A remark is in order. If $f$ is invariant under a pair of operators $\Lambda_t, \Lambda_s \in \mathfrak{L}$ , then $f$ is also invariant under $\Lambda_t \Lambda_s$ . Moreover, if $\Lambda_t$ and $\Lambda_s$ commute with every operator in $\mathfrak{L}$ , then so does $\Lambda_t\Lambda_s$ . We may thus enlarge $\mathfrak{L}$ by adding the identity $I$ and all finite products of the elements therein; this turns $\mathfrak{L}$ into a semigroup, which we now define:

Definition 7. A semigroup is a set $S$ with an associative binary operation.

For example, $[0,\infty)$ with the usual addition is a semigroup. We note that the term “semigroup” in functional analysis usually refers to the following:

Definition 8. A one-parameter semigroup of operators over a Banach space $latexX$ is a family $\{X \xrightarrow{L_t} X\}_{t \geq 0}$ of bounded operators such that

$L(0) = I$ ;
$L_{t+s} = L_tL_s$ for all $t,s \geq 0$.

Note that a one-parameter semigroup is essentially a “representation” of the semigroup $[0,\infty)$ on the Banach space $X$ : it is a homomorphism of $[0,\infty)$ into the collection $\mathrm{End}(X)$ of endomorphisms on $X$ .

Let us now return to the main theorem.
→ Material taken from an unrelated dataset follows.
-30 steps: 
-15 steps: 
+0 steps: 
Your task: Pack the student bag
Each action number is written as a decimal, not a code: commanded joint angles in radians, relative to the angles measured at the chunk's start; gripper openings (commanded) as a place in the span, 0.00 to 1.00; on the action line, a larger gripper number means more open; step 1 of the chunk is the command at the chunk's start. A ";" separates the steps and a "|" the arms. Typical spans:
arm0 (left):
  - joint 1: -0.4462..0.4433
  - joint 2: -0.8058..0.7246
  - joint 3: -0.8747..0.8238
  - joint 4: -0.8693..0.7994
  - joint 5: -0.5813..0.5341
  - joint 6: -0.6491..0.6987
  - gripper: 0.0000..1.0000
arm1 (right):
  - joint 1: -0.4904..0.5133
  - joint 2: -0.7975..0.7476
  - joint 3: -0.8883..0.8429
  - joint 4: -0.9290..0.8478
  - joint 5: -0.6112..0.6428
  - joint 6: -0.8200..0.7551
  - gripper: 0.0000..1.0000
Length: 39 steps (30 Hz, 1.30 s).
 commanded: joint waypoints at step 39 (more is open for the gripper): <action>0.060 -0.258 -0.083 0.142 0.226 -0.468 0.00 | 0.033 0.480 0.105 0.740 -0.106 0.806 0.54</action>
We have shown that proving Theorem 6 amounts to proving the following variant:

Theorem 9 (Agnew-Morse, the semigroup version)
Let $\mathfrak{L}$ be a semigroup of commuting endomorphisms on a real vector space $X$ . If $[\mathfrak{L},\rho,f,X]$ , then $\{\mathfrak{L},\rho,f,X\}$ is nonempty.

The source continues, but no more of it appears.